__WHAT THE TASK ASKS__: Which lines below contain "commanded"? Pull them out.
(DATASET EXCERPT begins)
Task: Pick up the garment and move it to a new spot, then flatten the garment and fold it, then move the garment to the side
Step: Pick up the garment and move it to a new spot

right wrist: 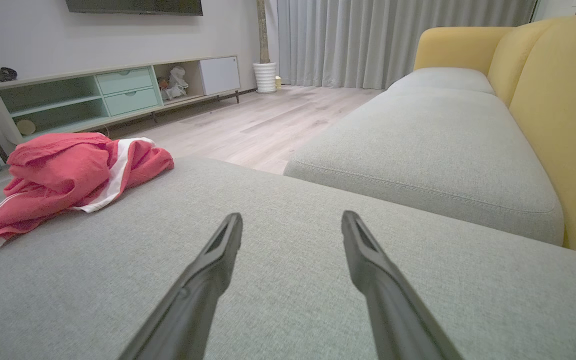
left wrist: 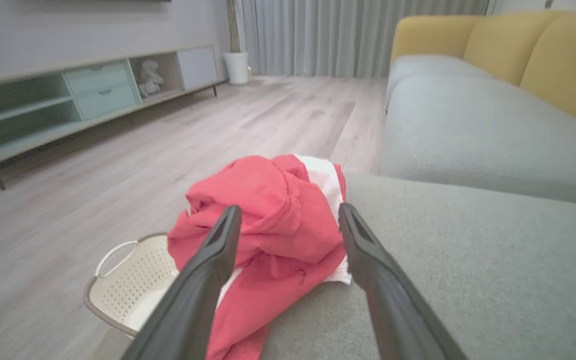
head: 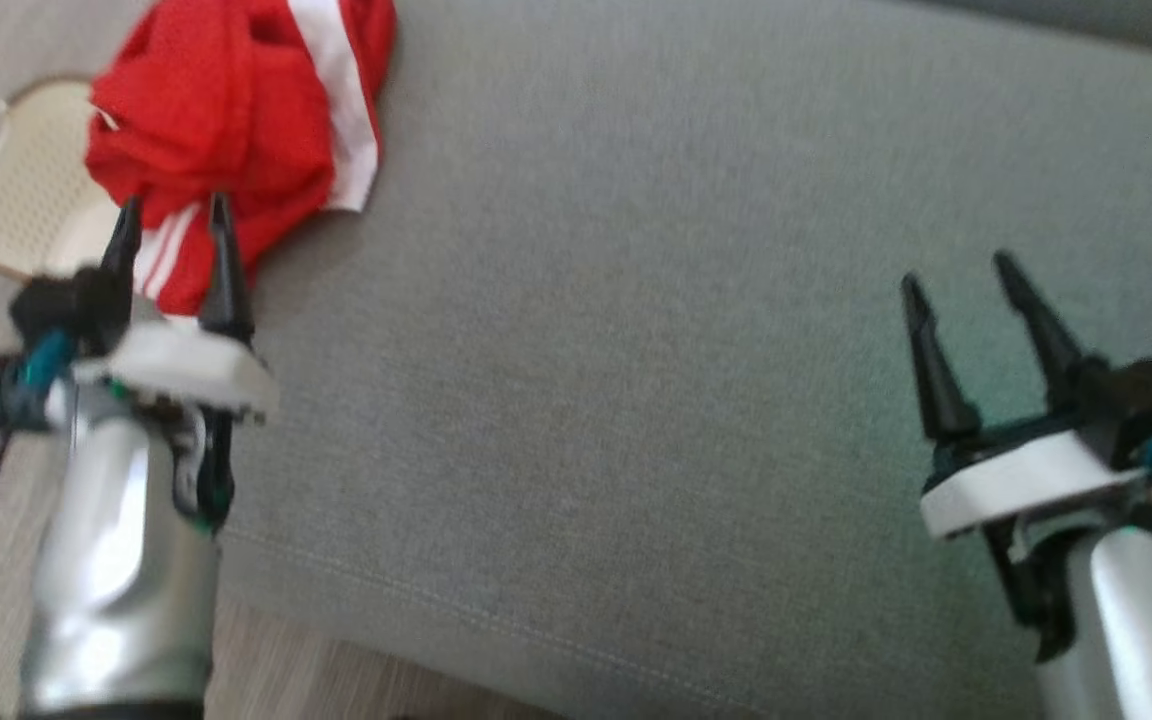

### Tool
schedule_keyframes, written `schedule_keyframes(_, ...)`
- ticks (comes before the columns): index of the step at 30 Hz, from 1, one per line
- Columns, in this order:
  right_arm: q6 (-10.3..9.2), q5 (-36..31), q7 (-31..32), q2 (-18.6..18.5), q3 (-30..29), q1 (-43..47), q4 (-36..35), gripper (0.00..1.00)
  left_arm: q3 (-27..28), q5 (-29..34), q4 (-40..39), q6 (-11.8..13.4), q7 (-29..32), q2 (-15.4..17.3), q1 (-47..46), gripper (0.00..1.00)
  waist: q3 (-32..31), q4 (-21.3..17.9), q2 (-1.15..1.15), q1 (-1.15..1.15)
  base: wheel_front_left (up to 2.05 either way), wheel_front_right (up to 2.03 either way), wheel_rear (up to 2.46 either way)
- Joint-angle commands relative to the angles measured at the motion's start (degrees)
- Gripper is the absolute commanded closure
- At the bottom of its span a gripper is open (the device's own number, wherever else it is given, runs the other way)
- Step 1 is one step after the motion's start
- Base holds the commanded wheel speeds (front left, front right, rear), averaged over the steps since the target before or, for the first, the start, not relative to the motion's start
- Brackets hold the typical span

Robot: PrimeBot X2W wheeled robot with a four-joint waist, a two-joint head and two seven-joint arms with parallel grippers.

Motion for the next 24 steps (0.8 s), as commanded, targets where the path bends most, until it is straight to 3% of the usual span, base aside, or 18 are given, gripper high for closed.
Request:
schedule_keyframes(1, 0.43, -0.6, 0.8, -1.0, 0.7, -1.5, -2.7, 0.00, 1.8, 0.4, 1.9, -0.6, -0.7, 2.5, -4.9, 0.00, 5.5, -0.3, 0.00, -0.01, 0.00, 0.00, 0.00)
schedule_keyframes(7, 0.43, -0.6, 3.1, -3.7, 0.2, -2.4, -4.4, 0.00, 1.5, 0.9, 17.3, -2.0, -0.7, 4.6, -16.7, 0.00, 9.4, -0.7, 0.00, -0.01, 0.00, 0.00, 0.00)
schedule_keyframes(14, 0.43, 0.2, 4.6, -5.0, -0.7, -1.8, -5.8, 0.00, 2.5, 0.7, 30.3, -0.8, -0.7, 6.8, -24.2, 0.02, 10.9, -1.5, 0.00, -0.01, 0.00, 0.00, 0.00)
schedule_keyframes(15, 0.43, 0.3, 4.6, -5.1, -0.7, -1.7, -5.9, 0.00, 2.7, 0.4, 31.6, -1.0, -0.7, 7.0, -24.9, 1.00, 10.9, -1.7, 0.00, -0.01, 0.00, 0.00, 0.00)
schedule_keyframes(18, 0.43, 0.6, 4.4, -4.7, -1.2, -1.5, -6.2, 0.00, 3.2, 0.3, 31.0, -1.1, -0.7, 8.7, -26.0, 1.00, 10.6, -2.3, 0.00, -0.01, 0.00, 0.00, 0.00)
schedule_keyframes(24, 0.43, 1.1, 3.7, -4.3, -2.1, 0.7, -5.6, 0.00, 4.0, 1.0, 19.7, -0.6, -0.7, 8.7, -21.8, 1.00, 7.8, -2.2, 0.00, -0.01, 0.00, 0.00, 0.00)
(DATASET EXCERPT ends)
__OUTPUT__:
- Gripper is the absolute commanded closure
- Base holds the commanded wheel speeds (front left, front right, rear), averaged over the steps since the target before or, for the first, the start, not relative to the motion's start
Motion for the next 24 steps (0.8 s), as commanded, targets where the path bends most, until it is straight to 3% of the usual span, base aside, or 18 are given, gripper high for closed.

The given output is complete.